Snippets of SARA history supplied by Jim Caspers
Cockburn (No. 29):
The Club was formed in February 1900 at a largely attended meeting at the Border Gate Hotel. Mr G.T. Polson was elected president and Mr L.H. Newton secretary and about 40 members were enrolled.
When the secretary wrote to the S. A. Government requesting a supply of rifles, the answer was a most emphatic refusal - the weapons could not be obtained under any circumstances. But the secretary at once communicated the discomfiture of the Cockburn Rifle Club to Lord Roberts (chief of the British Military Forces), winding up with a bold request that "Bobs" should forward a sufficient number of Boer Mausers to satisfy the requirements of the enthusiastic club. Lord Roberts replied immediately, congratulating the club on its initiative, and promising to forward the Mausers if possible through the Governor of the colony. The rifles arrived in December, as promised, but no ammunition came with them, and as the Government had not yet supplied Martini-Henry rifles, the club was forced to import Mauser ammunition from Germany. The first practice on the range took place in February, and the first competition in June, 1901.
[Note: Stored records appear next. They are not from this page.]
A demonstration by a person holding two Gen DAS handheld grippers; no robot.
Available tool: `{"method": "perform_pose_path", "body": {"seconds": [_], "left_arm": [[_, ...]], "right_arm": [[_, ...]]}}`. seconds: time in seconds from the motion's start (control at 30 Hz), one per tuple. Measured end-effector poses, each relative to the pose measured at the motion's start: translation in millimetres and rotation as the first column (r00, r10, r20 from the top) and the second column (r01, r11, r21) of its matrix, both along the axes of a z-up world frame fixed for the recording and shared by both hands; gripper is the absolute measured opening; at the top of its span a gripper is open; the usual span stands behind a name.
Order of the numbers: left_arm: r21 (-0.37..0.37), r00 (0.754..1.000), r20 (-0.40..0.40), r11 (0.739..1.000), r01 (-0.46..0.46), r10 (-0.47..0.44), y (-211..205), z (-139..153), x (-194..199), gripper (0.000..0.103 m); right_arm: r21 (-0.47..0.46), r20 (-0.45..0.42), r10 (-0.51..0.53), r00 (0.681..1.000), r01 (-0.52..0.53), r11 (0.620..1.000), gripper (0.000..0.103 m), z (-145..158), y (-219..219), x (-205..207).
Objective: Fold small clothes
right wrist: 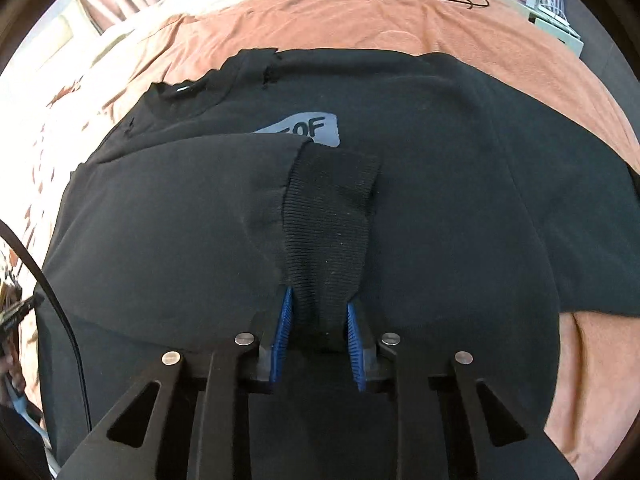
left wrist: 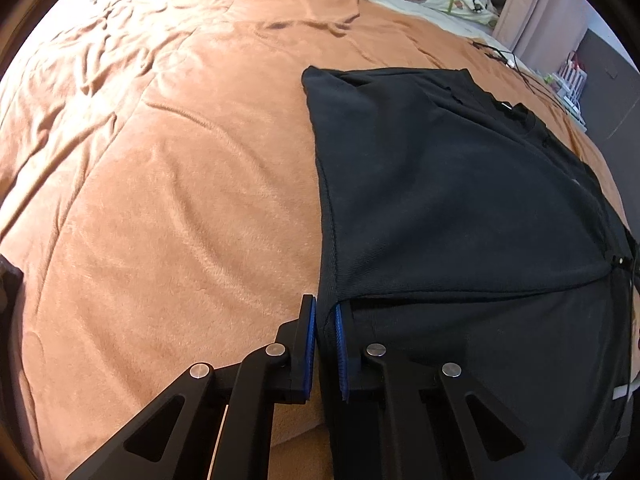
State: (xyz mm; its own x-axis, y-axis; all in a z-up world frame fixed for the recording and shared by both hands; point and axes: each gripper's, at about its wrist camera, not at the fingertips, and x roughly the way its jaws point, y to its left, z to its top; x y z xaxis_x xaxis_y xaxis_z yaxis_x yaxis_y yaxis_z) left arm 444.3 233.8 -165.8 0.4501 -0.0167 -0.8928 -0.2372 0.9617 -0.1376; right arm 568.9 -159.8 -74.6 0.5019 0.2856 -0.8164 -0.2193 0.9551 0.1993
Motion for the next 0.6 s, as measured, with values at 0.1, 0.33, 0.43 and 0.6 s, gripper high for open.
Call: {"method": "perform_pose_path", "body": {"seconds": [0.1,0.33,0.43,0.6], "left_arm": [[-0.032,1.000,-0.016,0.999,-0.004,0.003,1.8,-5.0,0.4,0.011],[-0.025,0.999,-0.001,0.998,0.051,-0.051,-7.8,18.6,-10.1,0.014],[-0.027,0.998,0.029,0.998,0.054,-0.053,-8.3,29.1,-15.8,0.014],[-0.019,0.997,0.056,0.999,0.047,-0.046,-9.8,41.1,-15.9,0.014]], "right_arm": [[-0.009,-0.012,-0.002,1.000,0.002,1.000,0.023,-2.4,-3.4,-0.8],[0.026,0.005,-0.016,1.000,0.016,1.000,0.024,7.2,-24.6,-10.7],[0.081,0.021,-0.029,0.999,0.027,0.996,0.026,11.5,-45.8,-21.1],[0.145,0.055,-0.143,0.988,0.133,0.980,0.069,6.7,-106.2,-31.0]]}}
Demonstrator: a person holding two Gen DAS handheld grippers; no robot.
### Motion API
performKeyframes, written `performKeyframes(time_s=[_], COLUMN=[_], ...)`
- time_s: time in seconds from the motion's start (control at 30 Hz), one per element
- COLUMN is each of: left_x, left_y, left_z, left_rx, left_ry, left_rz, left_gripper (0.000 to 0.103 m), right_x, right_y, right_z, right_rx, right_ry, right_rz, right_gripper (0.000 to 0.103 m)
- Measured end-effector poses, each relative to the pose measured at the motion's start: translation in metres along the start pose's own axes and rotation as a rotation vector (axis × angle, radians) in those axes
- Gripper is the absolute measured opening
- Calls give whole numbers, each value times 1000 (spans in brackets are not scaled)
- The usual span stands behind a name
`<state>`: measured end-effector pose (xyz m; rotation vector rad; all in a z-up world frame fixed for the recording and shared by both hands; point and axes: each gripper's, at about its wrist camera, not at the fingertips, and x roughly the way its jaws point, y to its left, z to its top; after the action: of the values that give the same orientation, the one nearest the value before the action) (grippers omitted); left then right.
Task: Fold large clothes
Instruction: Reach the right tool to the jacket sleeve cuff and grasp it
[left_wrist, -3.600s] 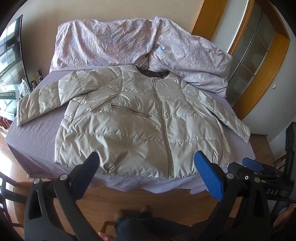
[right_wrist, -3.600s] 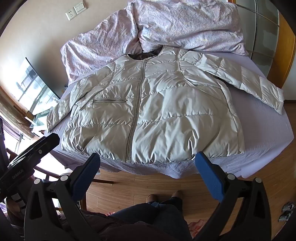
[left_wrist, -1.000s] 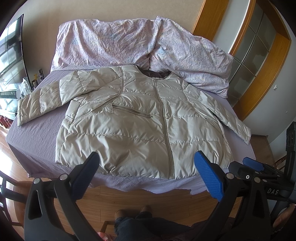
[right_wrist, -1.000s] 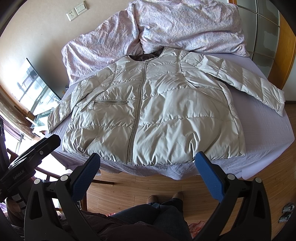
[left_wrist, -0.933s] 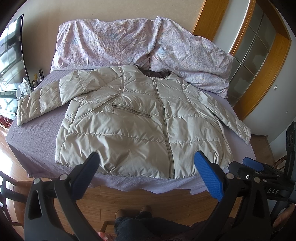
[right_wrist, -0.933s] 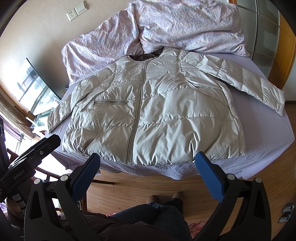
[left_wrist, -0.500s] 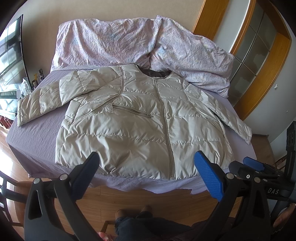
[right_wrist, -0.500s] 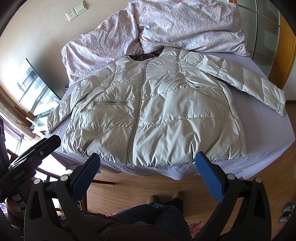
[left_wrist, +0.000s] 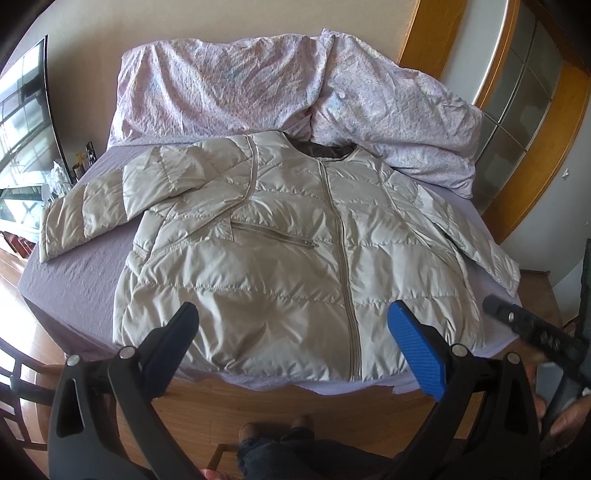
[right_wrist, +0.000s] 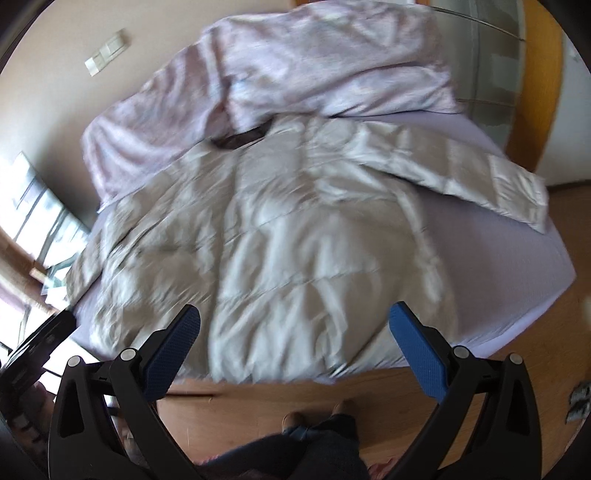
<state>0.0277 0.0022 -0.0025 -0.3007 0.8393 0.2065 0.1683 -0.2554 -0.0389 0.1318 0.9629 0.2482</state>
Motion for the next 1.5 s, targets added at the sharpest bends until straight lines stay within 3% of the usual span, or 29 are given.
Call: performKeyframes(time_s=[0.2, 0.3, 0.53, 0.7, 0.9, 1.1, 1.37, 1.47, 1.5], left_x=[15, 22, 41, 53, 61, 68, 70, 73, 74], left_y=[-9, -13, -20, -27, -37, -44, -39, -34, -32], left_z=[18, 27, 40, 46, 54, 57, 62, 65, 65], left_rx=[11, 11, -13, -25, -23, -38, -77, -85, -84], left_ry=[10, 15, 41, 62, 66, 82, 88, 89, 90], left_rz=[50, 74, 90, 92, 101, 104, 116, 113, 113], left_gripper=[101, 101, 101, 101, 101, 101, 101, 101, 101], right_x=[38, 51, 71, 86, 94, 118, 135, 135, 136], right_y=[-70, -112, -216, -293, -355, -382, -376, -375, -375], right_z=[34, 52, 97, 116, 118, 107, 111, 111, 113], right_rx=[160, 231, 350, 444, 589, 669, 536, 515, 514], right_ry=[43, 41, -4, 31, 57, 120, 132, 131, 130], right_rz=[-40, -103, -314, -451, -437, -368, -419, -422, -418], right_gripper=[102, 101, 96, 86, 76, 65, 58, 48, 40])
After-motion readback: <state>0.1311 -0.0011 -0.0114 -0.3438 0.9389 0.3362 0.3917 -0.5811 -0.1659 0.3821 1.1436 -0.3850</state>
The range was located on the south side of the highway, just inside the N.S.W. border, and extended out to 600 yards. There was a local legend that the 600-yard firing point was adjacent to the back door of the Border Gate Hotel but it was actually some 300 yards away (not far if you were thirsty). The re-aligned Adelaide-Broken Hill railway line now passes through the middle of the range.
The Club became inactive in 1931, but resumed competitions in 1933.
The Club again became inactive in 1963 and was disbanded in December of that year.
Club funds forwarded to S.A.R.A. in 1970.
The stop butt is visible from the highway and two target frames are still in the target pit.